First Massachusetts, and then Maine after 1820, acquired this land and administered the affairs of these Indians by right of colonial precedent, ignoring federal law and the initial protests of federal leaders. During the 1820s, 1830s, and 1840s, the Penobscots and Passamaquoddies divided along kinship lines, producing two political groups: the Old Party and the New Party. Emotional disputes over education and traditional lifetime chiefs resulted in the collapse of tribal government, the imposition of state compromises, and a dramatic increase in state control over the Indians, which was not relinquished when tribal factionalism waned after 1860. 

For the next century, a state agent handled Indian affairs in accordance with the Indian laws in the state legal code, and state policy was predicated on the assumption that the tribes would gradually disintegrate as individuals left the reservations. Tribal councils were not recognized, tribal governors were rarely consulted, and tribal decisions were thwarted.
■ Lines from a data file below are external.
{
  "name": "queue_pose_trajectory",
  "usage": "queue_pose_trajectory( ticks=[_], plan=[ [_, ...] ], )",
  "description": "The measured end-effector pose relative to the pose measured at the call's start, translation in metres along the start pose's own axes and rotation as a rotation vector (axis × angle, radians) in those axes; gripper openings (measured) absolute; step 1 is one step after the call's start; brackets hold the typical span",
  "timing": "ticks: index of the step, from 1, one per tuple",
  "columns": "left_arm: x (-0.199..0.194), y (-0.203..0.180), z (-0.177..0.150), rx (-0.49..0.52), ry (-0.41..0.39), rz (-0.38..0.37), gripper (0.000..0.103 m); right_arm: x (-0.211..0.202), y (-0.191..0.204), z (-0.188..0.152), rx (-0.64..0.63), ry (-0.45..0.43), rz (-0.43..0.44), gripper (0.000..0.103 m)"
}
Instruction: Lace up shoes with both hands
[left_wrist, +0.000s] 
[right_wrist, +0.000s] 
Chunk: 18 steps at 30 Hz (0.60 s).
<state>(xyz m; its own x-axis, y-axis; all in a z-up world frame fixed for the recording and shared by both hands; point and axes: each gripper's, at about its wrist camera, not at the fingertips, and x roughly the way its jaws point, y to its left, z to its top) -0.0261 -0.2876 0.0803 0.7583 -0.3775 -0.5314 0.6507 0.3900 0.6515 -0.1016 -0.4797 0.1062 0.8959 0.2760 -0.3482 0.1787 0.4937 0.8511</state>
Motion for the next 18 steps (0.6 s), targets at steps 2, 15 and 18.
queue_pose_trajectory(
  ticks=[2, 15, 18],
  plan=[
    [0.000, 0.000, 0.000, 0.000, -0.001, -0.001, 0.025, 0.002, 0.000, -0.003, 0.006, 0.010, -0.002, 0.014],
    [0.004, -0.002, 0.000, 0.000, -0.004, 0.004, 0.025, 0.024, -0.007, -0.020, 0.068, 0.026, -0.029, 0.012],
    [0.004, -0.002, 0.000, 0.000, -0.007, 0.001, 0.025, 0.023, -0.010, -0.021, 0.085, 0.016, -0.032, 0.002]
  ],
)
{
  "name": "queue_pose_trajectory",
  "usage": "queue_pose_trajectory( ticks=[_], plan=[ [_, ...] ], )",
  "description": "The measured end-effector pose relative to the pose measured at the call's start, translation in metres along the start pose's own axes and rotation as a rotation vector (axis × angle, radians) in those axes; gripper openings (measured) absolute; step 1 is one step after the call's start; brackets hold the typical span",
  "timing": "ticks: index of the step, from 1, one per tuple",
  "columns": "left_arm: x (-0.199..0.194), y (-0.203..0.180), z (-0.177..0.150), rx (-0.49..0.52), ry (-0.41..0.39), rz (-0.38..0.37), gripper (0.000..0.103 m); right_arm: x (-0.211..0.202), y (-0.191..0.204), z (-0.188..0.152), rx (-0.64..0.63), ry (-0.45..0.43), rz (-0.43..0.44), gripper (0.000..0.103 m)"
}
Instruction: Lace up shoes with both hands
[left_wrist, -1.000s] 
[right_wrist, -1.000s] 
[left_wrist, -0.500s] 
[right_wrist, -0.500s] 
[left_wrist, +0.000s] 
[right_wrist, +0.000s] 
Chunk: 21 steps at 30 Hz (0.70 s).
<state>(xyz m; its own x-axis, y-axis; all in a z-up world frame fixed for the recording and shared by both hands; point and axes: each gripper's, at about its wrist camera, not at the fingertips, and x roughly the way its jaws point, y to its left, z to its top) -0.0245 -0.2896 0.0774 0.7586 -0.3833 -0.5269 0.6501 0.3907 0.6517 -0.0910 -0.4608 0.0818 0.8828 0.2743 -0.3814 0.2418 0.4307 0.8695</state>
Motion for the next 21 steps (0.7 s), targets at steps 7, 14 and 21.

Additional land was lost as the state legislature reinterpreted treaties or granted long-term leases to non-Indians. Maine was the last state to grant reservation Indians the right to vote (1954), yet, since 1823 and 1842, respectively, the Penobscots and Passamaquoddies have each had a nonvoting representative in the state legislature to articulate their concerns. These individuals, along with tribal activists, ultimately reversed state policy by thwarting termination of the tribes in 1957, gradually increasing tribal authority in the 1960s, and prompting the creation of the first state Department of Indian Affairs in 1965. In the late 1960s, the Passamaquoddies and Penobscots initiated the Maine Indian Land Claims suit, claiming that the land cessions to Massachusetts and Maine had violated the Indian Nonintercourse Act of 1790. Several favorable court rulings prompted a settlement in 1980.